◆ **EXERCISE REQUIREMENTS**:
Could you reproduce the lines below from the one with "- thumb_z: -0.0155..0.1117" through the one with "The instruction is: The"? Keep both ends and add nothing.

◆ **DATA FOR THIS TASK**:
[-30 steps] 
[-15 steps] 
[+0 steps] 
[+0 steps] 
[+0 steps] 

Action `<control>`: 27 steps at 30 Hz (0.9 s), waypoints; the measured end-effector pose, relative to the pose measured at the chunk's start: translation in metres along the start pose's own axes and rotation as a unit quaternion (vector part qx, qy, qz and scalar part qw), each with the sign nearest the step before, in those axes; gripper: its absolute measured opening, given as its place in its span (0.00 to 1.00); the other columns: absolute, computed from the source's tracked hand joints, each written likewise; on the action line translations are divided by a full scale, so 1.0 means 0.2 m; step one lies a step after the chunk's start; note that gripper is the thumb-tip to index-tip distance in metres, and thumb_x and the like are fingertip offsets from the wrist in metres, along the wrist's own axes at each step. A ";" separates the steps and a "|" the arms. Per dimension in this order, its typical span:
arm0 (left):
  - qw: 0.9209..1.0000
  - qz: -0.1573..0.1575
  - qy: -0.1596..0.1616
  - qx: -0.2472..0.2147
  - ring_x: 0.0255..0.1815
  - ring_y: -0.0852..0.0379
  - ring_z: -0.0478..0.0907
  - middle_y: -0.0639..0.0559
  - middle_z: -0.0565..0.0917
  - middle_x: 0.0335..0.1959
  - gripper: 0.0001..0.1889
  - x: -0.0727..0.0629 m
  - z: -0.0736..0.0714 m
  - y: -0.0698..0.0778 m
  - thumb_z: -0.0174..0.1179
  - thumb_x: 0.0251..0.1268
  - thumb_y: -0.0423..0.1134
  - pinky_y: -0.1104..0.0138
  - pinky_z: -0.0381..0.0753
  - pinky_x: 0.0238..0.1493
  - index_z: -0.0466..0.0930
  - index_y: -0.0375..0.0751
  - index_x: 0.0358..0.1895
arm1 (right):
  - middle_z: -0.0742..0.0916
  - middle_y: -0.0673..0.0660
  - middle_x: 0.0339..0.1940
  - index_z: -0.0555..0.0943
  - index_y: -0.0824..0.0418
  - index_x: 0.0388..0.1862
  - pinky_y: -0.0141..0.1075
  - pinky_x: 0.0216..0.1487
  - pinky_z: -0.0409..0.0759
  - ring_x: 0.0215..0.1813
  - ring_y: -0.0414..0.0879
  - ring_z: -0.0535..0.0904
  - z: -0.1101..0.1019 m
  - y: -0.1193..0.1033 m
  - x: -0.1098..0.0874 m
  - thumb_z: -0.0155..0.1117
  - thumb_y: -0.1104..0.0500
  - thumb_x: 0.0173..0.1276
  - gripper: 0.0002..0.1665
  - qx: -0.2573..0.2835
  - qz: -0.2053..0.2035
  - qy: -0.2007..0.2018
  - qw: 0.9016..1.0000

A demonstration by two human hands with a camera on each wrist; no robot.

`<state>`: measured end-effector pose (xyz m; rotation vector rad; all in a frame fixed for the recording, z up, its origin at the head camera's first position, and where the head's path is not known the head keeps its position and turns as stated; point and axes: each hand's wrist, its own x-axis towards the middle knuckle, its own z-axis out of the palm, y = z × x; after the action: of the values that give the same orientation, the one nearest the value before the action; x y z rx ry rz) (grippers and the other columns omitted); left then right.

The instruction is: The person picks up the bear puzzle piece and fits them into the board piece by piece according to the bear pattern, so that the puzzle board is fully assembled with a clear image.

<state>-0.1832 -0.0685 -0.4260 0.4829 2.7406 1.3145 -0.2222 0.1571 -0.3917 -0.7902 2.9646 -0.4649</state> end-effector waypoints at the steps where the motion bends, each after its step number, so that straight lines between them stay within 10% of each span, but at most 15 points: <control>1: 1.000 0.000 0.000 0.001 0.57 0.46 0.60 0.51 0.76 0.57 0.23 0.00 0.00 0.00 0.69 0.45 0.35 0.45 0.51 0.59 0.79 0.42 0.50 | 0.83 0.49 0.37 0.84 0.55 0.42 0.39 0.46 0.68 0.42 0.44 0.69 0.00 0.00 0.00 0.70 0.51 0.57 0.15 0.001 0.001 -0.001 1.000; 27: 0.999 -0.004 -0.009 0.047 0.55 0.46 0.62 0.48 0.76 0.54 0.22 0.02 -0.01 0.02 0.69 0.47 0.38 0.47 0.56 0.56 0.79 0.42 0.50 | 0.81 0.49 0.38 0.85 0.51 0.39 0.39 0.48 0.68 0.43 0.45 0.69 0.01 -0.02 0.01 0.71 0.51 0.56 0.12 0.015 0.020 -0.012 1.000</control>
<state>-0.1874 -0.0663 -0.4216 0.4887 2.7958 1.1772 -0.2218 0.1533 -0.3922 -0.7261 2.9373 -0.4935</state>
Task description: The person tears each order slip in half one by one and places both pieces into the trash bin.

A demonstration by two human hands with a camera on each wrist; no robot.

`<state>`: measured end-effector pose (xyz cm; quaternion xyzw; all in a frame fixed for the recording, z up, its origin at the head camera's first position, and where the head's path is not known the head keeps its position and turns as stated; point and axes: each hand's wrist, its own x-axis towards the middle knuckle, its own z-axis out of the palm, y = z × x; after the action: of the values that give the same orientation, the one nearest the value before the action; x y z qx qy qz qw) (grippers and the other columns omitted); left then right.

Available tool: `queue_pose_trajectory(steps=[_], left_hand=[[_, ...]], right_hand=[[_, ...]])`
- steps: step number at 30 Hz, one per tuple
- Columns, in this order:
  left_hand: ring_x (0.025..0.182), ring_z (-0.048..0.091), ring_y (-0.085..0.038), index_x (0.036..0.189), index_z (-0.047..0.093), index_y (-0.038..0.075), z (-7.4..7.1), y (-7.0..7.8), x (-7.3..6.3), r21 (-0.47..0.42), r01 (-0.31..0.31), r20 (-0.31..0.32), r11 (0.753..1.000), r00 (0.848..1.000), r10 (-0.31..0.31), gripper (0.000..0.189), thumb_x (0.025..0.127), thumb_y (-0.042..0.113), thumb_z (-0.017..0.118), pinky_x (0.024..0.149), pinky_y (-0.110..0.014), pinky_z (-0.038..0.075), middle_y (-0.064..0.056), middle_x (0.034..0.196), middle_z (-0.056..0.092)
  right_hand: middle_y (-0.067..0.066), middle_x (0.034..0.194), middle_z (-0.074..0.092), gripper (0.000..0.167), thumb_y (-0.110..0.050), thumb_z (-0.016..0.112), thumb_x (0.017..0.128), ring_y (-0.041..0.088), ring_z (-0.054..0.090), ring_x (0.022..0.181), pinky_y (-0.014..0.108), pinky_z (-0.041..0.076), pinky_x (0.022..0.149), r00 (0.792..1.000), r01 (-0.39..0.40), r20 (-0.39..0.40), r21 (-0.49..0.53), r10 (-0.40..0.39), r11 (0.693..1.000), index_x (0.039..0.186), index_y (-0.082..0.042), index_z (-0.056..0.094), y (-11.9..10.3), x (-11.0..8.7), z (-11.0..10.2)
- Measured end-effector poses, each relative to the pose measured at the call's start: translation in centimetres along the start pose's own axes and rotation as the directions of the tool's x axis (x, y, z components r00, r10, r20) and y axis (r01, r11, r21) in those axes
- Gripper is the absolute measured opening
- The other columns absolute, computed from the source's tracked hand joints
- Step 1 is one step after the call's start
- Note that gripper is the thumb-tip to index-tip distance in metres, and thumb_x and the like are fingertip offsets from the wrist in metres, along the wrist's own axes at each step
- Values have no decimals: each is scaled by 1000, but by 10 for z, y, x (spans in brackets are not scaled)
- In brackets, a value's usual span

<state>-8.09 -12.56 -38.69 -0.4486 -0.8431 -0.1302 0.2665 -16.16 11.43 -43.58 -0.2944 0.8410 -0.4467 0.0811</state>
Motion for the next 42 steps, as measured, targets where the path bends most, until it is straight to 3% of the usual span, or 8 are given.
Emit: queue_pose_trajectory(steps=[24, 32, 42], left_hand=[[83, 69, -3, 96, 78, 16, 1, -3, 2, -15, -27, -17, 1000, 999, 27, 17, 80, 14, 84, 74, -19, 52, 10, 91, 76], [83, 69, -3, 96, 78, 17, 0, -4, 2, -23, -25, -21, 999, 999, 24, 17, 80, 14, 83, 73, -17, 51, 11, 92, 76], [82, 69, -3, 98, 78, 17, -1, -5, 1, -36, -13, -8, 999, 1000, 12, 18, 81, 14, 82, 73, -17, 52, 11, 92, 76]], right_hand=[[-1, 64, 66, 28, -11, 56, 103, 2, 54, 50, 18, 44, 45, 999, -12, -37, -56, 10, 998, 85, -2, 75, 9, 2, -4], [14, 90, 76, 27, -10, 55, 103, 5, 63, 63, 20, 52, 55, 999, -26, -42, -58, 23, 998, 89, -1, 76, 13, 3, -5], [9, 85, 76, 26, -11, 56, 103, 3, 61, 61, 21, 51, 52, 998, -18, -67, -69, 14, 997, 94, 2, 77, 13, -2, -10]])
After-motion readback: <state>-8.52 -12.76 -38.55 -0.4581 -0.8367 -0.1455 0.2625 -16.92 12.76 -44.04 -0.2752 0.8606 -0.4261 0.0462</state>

◆ **ANSWER SECTION**:
  - thumb_z: -0.0155..0.1117
  - thumb_y: -0.1104..0.0500
  - thumb_x: 0.0173..0.1276
  - gripper: 0.0002..0.1665
  - qx: -0.2573..0.2835
  - qz: -0.2053..0.2035
  - qy: -0.2007..0.2018
  - qw: 0.9016..1.0000

A demonstration by two human hands with a camera on each wrist; no robot.

`<state>`: measured end-effector pose (xyz m; rotation vector rad; all in a frame fixed for the recording, z up, its origin at the head camera's first position, and where the head's path is not known the head keeps its position and turns as stated; point and axes: each hand's wrist, its own x-axis towards the middle knuckle, its own z-axis out of the palm, y = z × x; after the action: of the values that give the same orientation, the one nearest the value before the action; x y z rx ry rz) (grippers and the other columns omitted); left then right.

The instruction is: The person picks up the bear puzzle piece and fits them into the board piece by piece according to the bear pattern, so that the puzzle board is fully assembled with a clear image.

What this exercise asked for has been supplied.